Ibrahima Manguê Camara est l’un de ces jeunes qui essayent de changer le monde à leur petite échelle. Depuis cinq ans, il s’investit dans la lutte contre le réchauffement climatique en s’attaquant à deux enjeux majeurs de protection de l’environnement. L’insalubrité et la coupe du bois. Il se dit révolté contre la coupe abusive du bois. Sachant qu’en Guinée la cause principale de la déforestation, c’est la transformation du bois en charbon pour la cuisine, il a trouvé une alternative : le charbon, à base de papier. Le déclic est venu d’une superstition. D’une idée reçue, le charbon de bois ne doit pas être vendu la nuit. «Les soirs, il arrivait qu’on n’ait pas de charbon pour réchauffer le dîner. Les vendeuses refusaient de nous en vendre et les voisines n’en donnaient pas non plus. Je me suis dit qu’il faut produire un charbon qui pourrait être vendu à tout moment. En y pensant, je me suis dit que le papier étant un dérivé du bois, qu’il peut être transformé en charbon. J’ai fait les premiers échantillons en 2017 que je remettais à ma sœur, pour tester. Après chaque utilisation, elle fait des remarques notamment sur la fumée que ça dégage, le temps de consumation, la quantité du charbon par cuisson, etc. C’est ainsi que j’ai amélioré jusqu’à obtenir un résultat satisfaisant, puis j’ai commencé à commercialiser.»
Depuis, Ibrahima Mangué s’est fait une notoriété auprès de gargotières du quartier, qui sont devenues ses principales clientes. Elles ont trouvé avantageux d’utiliser ce charbon qui ne leur salit pas les mains.

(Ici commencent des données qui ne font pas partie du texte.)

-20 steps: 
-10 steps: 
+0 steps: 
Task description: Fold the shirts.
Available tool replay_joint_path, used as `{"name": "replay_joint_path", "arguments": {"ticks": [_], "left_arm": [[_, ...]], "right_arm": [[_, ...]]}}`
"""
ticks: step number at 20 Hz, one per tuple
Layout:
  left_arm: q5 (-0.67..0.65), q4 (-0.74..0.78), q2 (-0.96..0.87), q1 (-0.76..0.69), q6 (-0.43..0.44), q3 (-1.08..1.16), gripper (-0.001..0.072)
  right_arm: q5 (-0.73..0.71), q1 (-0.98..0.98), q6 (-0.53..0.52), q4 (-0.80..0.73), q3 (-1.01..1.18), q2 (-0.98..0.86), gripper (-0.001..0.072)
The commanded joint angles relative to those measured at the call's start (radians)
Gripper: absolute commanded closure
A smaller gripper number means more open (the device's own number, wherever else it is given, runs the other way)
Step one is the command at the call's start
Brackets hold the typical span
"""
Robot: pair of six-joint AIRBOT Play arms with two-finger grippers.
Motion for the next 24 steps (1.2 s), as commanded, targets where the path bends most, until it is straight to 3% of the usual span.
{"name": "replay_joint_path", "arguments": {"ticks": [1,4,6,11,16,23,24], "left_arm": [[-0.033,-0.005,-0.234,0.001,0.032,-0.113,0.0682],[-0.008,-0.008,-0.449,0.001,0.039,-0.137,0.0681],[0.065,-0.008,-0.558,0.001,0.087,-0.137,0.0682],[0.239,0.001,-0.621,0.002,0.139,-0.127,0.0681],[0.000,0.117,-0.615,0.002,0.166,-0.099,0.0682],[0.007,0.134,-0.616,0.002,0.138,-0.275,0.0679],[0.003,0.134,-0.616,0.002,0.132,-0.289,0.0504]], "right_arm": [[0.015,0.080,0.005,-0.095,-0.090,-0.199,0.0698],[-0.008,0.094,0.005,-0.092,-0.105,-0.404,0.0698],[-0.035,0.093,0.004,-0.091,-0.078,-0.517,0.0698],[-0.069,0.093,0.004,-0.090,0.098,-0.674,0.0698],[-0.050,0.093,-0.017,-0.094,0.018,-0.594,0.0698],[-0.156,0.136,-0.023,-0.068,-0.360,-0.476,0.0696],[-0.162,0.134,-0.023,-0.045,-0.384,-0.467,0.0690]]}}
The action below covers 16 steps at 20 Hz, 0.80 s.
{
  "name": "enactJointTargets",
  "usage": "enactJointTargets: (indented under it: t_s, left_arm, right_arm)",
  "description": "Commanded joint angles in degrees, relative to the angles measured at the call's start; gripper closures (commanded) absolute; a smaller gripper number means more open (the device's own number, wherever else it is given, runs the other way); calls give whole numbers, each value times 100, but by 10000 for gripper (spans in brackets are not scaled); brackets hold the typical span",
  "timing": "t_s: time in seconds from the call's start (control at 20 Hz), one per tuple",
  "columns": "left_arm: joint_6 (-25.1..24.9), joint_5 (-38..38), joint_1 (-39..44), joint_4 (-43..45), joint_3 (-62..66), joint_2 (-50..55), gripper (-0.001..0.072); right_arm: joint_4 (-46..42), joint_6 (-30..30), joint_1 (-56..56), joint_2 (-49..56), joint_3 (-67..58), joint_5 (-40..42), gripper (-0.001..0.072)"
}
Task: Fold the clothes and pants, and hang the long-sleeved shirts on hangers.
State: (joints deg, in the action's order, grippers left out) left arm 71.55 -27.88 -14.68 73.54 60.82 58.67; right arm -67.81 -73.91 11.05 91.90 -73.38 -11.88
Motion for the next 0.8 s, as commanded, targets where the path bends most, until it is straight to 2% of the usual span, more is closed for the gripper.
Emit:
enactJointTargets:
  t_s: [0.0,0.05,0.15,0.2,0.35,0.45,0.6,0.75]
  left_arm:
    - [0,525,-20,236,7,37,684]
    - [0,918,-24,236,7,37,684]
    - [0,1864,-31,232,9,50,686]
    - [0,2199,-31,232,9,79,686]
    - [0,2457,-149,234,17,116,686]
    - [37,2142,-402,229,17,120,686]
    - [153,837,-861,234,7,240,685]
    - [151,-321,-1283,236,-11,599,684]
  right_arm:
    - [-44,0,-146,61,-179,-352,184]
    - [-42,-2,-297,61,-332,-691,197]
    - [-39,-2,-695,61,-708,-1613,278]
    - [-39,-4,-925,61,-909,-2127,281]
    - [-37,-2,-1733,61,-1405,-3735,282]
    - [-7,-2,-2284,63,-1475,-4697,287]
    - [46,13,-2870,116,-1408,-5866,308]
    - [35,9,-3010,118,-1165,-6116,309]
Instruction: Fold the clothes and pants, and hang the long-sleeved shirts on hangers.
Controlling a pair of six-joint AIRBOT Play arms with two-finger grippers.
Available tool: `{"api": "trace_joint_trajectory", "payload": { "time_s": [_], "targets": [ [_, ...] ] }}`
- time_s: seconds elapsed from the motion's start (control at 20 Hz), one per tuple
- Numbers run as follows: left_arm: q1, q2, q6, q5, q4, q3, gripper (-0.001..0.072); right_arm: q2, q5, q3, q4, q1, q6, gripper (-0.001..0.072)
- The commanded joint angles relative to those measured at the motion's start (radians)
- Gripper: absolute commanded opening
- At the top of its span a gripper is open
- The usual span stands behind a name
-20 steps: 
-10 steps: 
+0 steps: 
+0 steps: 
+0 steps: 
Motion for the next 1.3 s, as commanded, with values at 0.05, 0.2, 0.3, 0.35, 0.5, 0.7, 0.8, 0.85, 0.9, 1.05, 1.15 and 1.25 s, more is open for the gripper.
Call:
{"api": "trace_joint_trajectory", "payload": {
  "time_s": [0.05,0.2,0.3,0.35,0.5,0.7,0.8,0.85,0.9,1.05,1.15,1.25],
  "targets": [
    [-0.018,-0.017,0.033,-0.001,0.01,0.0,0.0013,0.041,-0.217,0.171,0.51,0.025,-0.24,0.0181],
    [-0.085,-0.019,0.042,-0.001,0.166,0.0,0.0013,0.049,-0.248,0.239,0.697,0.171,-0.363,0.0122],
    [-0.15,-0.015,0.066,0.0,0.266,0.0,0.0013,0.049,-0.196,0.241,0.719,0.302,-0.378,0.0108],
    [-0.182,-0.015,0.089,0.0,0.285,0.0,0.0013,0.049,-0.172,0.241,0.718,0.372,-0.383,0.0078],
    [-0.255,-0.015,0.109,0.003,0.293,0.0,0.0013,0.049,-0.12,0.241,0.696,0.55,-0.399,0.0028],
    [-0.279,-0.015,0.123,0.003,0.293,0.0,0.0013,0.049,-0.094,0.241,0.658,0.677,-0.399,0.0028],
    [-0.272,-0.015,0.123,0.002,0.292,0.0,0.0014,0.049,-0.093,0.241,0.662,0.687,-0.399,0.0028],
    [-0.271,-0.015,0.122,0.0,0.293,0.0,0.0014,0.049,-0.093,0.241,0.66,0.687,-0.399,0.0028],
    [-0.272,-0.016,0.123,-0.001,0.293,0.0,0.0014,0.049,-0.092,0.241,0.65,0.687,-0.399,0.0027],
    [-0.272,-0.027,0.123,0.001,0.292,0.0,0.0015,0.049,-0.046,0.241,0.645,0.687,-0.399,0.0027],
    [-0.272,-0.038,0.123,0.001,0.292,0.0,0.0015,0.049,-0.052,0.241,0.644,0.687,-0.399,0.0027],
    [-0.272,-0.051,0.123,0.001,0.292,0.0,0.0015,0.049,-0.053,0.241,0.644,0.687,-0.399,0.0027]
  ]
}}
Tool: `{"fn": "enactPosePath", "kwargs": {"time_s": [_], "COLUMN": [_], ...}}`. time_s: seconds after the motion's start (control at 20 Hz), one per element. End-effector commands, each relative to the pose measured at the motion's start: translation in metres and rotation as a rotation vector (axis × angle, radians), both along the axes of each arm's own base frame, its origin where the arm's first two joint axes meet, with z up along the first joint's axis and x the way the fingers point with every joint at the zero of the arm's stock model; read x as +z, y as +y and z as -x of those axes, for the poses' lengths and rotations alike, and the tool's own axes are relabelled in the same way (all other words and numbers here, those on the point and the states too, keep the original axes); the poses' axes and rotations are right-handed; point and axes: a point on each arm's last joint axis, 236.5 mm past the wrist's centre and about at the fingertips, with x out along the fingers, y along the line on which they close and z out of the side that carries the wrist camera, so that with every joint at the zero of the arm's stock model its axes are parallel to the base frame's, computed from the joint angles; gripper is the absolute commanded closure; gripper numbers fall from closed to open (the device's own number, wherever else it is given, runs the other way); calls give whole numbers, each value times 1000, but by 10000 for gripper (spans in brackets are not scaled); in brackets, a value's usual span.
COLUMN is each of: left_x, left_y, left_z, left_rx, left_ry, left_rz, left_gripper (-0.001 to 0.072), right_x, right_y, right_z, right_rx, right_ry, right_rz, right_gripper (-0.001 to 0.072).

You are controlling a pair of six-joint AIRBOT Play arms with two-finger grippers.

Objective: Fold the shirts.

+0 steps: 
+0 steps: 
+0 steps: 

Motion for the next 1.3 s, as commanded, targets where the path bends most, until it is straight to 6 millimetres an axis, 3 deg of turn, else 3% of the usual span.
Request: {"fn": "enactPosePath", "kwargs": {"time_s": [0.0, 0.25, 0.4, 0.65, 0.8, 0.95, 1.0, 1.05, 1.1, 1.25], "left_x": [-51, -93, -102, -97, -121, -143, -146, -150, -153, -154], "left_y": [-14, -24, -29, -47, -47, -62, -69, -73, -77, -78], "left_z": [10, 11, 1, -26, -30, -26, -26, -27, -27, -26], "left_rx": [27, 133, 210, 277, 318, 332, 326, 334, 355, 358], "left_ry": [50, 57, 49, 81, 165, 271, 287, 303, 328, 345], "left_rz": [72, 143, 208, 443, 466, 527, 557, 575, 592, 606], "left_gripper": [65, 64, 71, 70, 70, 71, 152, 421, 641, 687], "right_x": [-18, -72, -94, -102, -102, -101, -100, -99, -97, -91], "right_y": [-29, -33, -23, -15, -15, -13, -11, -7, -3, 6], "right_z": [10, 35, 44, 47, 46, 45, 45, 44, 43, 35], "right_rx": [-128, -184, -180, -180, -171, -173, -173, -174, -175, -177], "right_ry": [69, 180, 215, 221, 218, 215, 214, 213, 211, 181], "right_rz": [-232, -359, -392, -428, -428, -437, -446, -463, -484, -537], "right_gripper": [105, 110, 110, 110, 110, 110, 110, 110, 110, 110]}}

Face à une demande qui devient de plus en plus récurrente, l’innovateur ne parvient pas à satisfaire sa clientèle, car selon un procédé artisanal de quelques jours (tremper les papiers, puis les malaxer avec de l’argile), Ibrahima ne peut mettre en moule que 500 briquettes de charbon par jour, soit 40kg de pâte de papier. Cela, bien qu’il soit épaulé par des jeunes membres de son Association des Jeunes Environnementalistes dénommé «Youth Mouvement», pour collecter les papiers dans les kiosques de loterie, les écoles, et pour transporter l’argile de la mer à l’atelier.
Toutefois, cette difficulté ne lui fait pas perdre de vue son ambition première : celle de réduire la dépendance des ménages du charbon de bois et au bois de chauffe. Il souhaite vulgariser la technique de fabrication du charbon de papier dans tout le pays, voire dans la sous-région. «Pour cela, il me faut acquérir d’outils adéquats, pour passer du travail artisanal au semi mécanique. En faisant des recherches sur Internet, j’ai vu une machine à moule qui coûte 5 500 euros, mais qui peut produire des milliers de briquettes par heure. En plus, j’aurai besoin de moyens de déplacement pour transporter l’argile et les papiers collectés.»
Ibrahima Menguê est donc à la recherche de bailleurs et/ou d’actionnaires, pour développer cette initiative qui pourrait contribuer à la mise en œuvre des engagements internationaux de la Guinée, contre le réchauffement climatique.